The next morning, he was engrossed in a pile of literature about the contemporary art scene. Time and time again his eyes widened in shock at the skulduggery apparent in that industry. Most interestingly, Cuthbert de Folkesville seemed to be involved in a large portion of this skulduggery. The bruises from last night were still discernable on his body. A full set of handprints on both arms but – alas! – not incurred doing anything pleasurable. It was not even a week since Quintilla had interrupted his wonderful dream and superseded it with her own world of mystery and amazement. That morning Lena had rung, against all of Warwick Shadbolt’s expectations. She had sounded childish and breathless on the phone, asking him to meet her later at the Lyon’s Coffee House in Soho, ‘if you’ll pay’. He reassured her and they had arranged to meet. The child appeared not to notice the discrepancy in names between the one he had given her and the one on his business card. He spent the rest of the morning making notes on links in the art world and then strolled down to Soho to receive the young lady. Perhaps she had found something out, he mused. Lena was a newcomer like himself. In Lyon’s, which was strangely deserted even for this hour of the afternoon, he took a subtle corner seat and ordered tea. She was late. The service here was terrible. He had to ask the waiter twice for his drink. Finally, the door swung open and she dashed in, red-cheeked and really rather pretty for it.

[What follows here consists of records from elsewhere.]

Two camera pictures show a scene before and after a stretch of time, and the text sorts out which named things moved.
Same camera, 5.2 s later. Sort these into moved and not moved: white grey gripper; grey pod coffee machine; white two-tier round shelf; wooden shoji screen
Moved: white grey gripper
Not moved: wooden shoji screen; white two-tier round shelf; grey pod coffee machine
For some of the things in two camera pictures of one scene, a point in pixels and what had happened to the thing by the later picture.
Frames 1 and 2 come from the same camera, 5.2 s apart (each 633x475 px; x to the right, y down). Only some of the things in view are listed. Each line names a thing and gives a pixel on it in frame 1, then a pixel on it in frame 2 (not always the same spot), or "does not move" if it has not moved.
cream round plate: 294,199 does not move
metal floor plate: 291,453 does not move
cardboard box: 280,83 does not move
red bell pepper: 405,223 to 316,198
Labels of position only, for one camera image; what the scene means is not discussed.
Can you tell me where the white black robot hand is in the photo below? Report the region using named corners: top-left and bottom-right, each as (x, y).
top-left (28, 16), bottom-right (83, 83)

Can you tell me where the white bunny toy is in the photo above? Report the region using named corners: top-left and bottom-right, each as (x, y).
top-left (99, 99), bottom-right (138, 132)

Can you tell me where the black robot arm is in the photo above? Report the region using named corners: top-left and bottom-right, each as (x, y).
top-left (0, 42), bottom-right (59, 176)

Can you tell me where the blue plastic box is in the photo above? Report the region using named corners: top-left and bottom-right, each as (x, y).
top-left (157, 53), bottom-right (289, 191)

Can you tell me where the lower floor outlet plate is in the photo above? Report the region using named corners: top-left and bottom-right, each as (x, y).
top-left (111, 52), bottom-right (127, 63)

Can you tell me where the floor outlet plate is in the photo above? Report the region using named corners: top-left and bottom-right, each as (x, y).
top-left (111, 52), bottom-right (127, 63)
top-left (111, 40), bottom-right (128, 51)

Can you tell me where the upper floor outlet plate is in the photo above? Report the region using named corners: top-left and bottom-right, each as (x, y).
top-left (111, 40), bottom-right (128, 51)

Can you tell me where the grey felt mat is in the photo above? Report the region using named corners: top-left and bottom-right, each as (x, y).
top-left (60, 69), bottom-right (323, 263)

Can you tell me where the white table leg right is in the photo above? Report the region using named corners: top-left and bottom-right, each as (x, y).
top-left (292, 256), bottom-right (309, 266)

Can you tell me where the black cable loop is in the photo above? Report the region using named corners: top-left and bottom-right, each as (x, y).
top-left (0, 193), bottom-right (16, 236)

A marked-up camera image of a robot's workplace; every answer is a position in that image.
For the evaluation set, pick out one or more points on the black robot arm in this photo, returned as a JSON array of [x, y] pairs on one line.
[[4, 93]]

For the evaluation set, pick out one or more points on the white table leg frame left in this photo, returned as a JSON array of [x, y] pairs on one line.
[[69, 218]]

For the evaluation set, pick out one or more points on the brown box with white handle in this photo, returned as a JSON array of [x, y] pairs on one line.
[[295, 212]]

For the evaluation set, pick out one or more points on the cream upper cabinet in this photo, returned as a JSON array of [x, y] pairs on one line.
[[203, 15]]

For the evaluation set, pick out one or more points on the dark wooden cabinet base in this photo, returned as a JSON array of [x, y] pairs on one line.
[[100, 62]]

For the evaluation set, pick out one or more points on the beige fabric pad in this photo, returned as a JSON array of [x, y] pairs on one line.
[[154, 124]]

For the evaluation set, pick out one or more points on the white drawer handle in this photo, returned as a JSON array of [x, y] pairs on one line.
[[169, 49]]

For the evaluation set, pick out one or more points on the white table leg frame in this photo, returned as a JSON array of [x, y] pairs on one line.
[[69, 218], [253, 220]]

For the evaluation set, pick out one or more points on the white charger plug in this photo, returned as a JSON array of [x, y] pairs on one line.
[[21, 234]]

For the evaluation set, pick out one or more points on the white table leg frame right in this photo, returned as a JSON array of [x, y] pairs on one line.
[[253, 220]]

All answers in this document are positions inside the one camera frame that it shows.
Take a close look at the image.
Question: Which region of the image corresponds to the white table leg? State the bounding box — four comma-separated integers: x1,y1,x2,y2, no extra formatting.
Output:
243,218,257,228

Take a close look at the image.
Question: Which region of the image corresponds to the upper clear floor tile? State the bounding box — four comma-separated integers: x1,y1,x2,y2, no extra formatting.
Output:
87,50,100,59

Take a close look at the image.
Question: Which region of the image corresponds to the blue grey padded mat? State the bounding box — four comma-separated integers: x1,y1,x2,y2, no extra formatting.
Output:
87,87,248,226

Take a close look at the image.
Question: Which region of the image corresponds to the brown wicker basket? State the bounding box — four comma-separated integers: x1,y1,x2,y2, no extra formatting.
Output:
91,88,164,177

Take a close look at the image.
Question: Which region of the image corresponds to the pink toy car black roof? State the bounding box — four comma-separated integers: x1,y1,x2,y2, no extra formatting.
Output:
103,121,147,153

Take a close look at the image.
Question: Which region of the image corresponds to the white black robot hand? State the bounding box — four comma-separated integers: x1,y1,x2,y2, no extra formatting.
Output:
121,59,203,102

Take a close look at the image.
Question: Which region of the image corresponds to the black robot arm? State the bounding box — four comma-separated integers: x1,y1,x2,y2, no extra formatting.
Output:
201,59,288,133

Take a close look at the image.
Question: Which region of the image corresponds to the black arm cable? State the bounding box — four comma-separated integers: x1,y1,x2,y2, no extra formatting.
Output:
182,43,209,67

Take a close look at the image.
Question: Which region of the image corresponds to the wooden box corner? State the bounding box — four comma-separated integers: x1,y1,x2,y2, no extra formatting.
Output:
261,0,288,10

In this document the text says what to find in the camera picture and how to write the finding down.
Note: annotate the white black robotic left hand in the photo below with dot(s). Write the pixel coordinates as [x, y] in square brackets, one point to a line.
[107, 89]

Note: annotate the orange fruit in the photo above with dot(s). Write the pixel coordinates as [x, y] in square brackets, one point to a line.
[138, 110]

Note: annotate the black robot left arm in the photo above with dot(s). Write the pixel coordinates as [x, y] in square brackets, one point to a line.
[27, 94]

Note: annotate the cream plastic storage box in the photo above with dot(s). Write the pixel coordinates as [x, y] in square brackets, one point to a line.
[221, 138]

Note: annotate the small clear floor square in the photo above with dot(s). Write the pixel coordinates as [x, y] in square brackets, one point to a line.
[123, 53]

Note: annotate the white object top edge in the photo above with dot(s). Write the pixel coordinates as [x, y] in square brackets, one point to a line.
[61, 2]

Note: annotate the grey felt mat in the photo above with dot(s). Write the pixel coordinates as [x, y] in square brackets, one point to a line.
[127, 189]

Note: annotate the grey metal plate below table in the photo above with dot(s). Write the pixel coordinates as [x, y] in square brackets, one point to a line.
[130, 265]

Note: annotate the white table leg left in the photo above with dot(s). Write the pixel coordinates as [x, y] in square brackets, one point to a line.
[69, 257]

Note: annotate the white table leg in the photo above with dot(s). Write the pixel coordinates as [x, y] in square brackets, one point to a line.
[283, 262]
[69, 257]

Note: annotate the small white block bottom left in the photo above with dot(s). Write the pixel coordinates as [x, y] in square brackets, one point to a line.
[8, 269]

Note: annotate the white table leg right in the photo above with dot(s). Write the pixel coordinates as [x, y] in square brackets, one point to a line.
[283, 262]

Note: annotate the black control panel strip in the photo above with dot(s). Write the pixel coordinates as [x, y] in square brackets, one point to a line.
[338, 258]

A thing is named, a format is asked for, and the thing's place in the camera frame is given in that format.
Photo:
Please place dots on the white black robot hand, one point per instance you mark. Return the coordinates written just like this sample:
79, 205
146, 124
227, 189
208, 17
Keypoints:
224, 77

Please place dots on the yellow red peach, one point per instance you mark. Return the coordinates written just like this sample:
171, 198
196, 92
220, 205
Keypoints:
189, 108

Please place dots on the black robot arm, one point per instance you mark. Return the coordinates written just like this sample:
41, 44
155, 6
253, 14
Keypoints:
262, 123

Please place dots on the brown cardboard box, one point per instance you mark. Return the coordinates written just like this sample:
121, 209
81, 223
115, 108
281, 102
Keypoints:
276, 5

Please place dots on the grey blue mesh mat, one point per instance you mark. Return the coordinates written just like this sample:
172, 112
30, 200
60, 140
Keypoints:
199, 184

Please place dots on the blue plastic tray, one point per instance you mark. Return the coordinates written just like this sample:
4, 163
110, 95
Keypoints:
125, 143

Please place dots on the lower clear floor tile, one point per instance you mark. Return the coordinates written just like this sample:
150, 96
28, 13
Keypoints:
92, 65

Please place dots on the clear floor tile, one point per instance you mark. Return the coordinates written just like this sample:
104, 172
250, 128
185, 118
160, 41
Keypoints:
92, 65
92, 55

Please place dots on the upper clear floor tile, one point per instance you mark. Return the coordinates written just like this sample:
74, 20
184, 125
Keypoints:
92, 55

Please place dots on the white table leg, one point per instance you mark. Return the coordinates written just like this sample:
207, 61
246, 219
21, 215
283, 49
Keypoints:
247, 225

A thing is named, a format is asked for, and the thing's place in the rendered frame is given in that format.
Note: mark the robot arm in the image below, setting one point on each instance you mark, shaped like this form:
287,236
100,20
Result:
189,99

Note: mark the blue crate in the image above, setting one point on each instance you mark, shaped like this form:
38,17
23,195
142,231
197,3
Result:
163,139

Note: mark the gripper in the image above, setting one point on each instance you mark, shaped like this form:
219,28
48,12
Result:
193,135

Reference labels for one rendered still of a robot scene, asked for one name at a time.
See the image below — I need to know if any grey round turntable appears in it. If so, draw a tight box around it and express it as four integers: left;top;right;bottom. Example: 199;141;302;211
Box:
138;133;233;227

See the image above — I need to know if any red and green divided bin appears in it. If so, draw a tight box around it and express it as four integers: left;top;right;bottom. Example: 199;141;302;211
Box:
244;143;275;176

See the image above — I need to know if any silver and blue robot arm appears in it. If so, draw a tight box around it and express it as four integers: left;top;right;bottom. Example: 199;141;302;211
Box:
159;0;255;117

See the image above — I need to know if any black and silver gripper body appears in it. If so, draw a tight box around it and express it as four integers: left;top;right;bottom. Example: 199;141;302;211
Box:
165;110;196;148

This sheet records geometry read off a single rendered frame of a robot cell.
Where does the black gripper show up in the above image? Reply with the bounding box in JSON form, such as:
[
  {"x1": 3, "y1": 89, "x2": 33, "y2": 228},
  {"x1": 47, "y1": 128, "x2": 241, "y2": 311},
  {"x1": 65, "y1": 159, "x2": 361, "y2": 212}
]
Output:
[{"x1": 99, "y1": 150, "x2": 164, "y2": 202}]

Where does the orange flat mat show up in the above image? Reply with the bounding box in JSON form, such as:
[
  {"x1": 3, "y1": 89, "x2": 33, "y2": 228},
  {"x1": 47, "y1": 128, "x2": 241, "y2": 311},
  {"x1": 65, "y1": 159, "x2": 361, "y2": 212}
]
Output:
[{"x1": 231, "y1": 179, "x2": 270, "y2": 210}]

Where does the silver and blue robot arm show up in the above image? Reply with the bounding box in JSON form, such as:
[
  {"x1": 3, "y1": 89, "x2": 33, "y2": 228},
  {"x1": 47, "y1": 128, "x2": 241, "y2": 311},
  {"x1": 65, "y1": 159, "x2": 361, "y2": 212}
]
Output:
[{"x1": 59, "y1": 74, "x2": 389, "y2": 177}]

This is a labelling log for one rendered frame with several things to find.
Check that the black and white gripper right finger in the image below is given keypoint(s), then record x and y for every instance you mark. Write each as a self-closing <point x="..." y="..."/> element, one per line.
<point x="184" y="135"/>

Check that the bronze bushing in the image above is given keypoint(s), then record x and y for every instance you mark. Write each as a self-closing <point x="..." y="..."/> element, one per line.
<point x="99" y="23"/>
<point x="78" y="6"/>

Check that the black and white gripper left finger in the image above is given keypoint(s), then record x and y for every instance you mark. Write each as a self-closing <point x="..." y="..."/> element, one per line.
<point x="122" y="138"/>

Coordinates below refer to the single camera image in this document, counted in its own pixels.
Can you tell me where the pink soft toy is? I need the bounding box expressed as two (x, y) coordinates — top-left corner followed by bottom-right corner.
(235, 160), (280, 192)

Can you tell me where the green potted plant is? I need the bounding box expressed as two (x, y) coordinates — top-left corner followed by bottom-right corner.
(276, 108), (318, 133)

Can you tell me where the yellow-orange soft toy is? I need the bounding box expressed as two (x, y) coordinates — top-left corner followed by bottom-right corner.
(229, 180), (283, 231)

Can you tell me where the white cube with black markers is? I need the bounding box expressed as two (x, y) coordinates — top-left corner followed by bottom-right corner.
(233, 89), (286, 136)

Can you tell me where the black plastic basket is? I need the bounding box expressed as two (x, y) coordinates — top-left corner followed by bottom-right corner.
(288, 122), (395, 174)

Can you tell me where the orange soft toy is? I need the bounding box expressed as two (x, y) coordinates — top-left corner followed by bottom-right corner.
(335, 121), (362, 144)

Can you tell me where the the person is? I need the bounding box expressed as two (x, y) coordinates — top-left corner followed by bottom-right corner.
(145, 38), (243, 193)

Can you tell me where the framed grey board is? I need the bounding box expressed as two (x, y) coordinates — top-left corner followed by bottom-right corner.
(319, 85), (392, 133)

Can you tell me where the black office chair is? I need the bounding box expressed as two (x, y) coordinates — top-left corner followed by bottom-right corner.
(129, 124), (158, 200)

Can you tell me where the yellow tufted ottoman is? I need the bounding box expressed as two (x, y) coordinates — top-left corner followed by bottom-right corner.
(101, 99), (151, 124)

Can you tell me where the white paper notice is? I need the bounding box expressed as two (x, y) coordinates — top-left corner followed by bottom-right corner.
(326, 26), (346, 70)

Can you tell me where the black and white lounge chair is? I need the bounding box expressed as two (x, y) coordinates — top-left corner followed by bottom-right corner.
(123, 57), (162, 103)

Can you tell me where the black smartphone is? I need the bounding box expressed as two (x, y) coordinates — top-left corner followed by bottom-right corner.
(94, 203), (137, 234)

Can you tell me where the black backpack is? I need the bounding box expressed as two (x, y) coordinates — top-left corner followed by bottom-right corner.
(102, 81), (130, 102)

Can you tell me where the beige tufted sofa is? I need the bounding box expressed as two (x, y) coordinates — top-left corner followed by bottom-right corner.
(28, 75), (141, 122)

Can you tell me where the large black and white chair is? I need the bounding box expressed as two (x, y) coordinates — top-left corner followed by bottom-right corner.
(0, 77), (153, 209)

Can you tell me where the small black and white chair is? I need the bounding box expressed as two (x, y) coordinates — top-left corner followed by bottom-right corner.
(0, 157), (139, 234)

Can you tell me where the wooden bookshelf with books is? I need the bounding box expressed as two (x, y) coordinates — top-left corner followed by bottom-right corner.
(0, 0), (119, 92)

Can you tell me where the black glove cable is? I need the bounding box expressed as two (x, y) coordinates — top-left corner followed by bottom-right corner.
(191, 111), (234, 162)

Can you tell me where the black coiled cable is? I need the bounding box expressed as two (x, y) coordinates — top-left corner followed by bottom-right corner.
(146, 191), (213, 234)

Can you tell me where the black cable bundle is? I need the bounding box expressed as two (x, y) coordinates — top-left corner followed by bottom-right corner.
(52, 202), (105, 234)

‘Sorry! Sorry, I ‘ad to run up Piccadilly from my other job’
‘That’s quite all right’ he murmured.
Lena impudently took a large sip from his tea before he had even had a chance to stir it.
‘So, why did you wish to meet me?’ the detective asked archly.
‘I stayed behind at the show, and I kept thinking about that poor girl, and I heard Bertie talking to this other gal. They didn’t see me, I’m sure. I found out that… That…’
Suddenly, her mouth gagged and Lena’s eyes widely popped with effort. She reached across and clutched his hand so tightly that both their knuckles were white and stared, with a terrifying countenance, into his eyes. Horrid impenetrable gargles came out of her corroded mouth. A mere second later, the girl slumped lifelessly forward onto the table, knocking over the milk into Warwick’s lap…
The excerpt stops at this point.